What the task asks:
Pictures do not belong in your copy. Repeat all the other data exactly.

Dataset content:
----------------
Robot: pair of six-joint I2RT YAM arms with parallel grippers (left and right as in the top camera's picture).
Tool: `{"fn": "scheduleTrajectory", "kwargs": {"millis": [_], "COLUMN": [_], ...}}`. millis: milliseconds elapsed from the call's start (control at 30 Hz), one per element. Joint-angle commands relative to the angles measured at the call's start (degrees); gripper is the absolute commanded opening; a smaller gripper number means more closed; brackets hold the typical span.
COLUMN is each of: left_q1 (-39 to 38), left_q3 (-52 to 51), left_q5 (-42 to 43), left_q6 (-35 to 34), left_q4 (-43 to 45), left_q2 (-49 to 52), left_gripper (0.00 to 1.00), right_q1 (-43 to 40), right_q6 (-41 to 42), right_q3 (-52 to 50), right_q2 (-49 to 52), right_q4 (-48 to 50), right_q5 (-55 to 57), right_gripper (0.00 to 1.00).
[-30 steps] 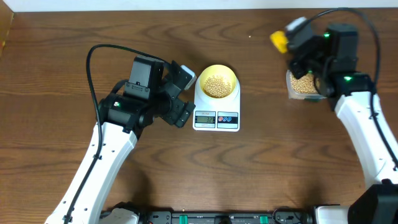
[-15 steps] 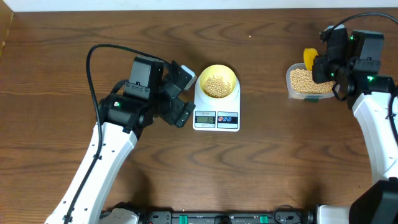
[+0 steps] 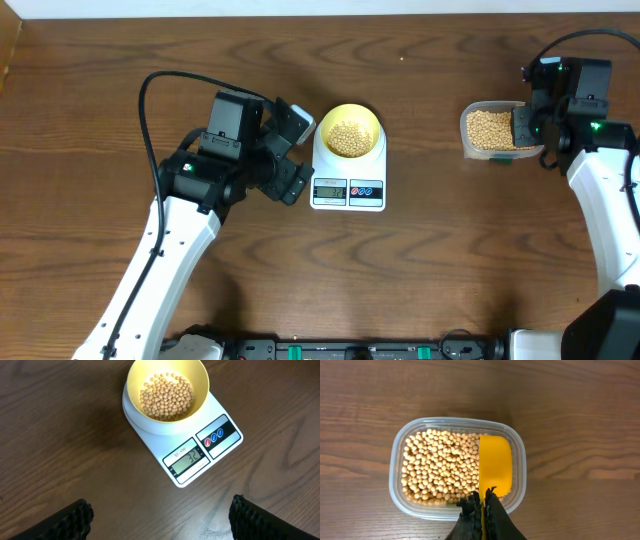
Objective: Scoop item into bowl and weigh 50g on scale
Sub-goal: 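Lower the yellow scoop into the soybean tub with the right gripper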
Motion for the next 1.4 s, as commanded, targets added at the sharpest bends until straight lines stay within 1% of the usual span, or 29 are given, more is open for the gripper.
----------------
Completed task:
Robot: pair of six-joint I2RT YAM arms with parallel grippers (left and right as in the top camera's picture).
Tool: `{"fn": "scheduleTrajectory", "kwargs": {"millis": [_], "COLUMN": [_], ...}}`. millis: milliseconds elapsed from the call's start (control at 30 Hz), one per element. Joint-angle commands relative to the angles measured at the call's start (degrees); gripper is the absolute commanded opening; a smaller gripper number means more closed; brackets hold the typical span.
COLUMN is each of: left_q1 (-39 to 38), left_q3 (-52 to 51), left_q5 (-42 to 43), left_q6 (-35 to 34), left_q4 (-43 to 45), left_q2 (-49 to 52), left_gripper (0.00 to 1.00), right_q1 (-43 to 40), right_q6 (-41 to 42), right_q3 (-52 to 50), right_q2 (-49 to 52), right_q4 (-48 to 50), right_q5 (-55 to 57), right_gripper (0.00 to 1.00).
[-30 steps] 
[-15 steps] 
[+0 steps] 
Objective: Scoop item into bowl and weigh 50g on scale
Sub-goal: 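Lower the yellow scoop into the soybean tub with the right gripper
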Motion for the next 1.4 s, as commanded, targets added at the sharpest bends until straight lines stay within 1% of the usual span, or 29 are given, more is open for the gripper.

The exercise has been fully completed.